◆ DATASET EXCERPT:
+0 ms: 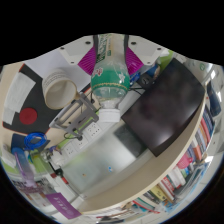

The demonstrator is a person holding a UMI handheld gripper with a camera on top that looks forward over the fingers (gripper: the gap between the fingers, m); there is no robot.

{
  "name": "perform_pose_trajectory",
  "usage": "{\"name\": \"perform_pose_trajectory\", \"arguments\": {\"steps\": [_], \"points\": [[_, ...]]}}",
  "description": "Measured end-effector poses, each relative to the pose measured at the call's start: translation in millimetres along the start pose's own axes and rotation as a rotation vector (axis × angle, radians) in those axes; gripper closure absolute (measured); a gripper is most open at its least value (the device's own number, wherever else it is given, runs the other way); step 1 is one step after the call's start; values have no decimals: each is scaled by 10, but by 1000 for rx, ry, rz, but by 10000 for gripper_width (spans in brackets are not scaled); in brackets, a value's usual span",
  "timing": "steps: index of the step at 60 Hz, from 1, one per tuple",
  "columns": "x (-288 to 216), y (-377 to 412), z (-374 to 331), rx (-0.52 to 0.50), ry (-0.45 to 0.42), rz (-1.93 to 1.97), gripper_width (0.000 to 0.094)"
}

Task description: Pour water

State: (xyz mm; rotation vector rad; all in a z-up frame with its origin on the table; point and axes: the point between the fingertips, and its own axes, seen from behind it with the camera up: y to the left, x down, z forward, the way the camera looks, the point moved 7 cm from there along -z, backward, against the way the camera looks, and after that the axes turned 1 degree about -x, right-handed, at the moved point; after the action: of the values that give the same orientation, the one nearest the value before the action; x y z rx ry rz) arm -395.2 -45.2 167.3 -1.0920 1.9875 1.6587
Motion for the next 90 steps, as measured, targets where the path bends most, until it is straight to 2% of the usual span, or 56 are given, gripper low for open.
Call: {"name": "perform_pose_trajectory", "arguments": {"steps": [15,22,30,46,53,57,61,67,77,84,90], "points": [[-70,15,222,-134,98,648,592],[-145,77,210,-232,139,898,592],[-296,65,189,-333,118,1218,591],[-410,-20,159,-349,139,1309,592],[-449,42,160,-315,186,1052,592],[-587,98,79,-305,181,821,591],[-863,136,-17,-287,129,556,591],[-1395,38,-162,-212,-1,122,590],[-2105,-408,-381,-6,-217,-430,589],[-2288,-961,-339,112,-250,-624,591],[-2238,-1436,-164,146,-192,-685,592]]}}
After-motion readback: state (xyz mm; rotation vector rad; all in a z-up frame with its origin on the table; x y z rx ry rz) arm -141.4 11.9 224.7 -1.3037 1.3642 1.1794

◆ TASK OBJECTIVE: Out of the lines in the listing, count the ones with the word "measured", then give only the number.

◆ REPLY TO THE EXERCISE: 2